Exercise inputs:
■ ■ ■ ■ ■

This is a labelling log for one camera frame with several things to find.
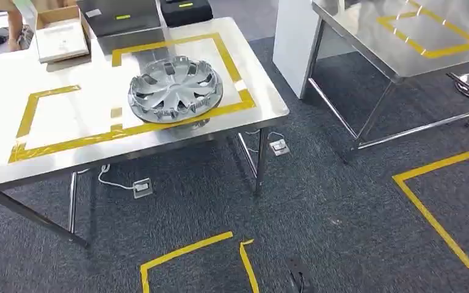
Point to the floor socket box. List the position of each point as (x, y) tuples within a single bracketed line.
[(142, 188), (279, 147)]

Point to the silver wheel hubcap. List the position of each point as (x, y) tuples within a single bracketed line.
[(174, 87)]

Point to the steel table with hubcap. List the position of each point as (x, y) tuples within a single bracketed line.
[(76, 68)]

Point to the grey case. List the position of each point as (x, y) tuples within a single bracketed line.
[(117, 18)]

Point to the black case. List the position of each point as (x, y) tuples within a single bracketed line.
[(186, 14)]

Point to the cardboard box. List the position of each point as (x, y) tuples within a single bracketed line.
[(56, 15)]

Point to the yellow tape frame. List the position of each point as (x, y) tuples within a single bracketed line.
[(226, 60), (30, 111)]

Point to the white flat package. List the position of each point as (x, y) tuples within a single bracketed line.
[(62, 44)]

■ ■ ■ ■ ■

Instructions for the task: Your response should be the exact lines running from the one with "Point to the silver" to the final line of the material above.

Result:
Point to the silver wheel hubcap. List the position of each point as (x, y) tuples within a single bracketed line.
[(174, 87)]

Point to the steel table with hubcap. List the position of each point as (x, y) tuples within a single bracketed line.
[(76, 68)]

Point to the grey case. List the position of each point as (x, y) tuples within a single bracketed line.
[(117, 18)]

Point to the black case. List the position of each point as (x, y) tuples within a single bracketed line.
[(186, 14)]

Point to the cardboard box. List the position of each point as (x, y) tuples within a single bracketed line.
[(56, 15)]

Point to the yellow tape frame. List the position of each point as (x, y) tuples within a single bracketed line.
[(226, 60), (30, 111)]

Point to the white flat package. List the position of each point as (x, y) tuples within a single bracketed line.
[(62, 44)]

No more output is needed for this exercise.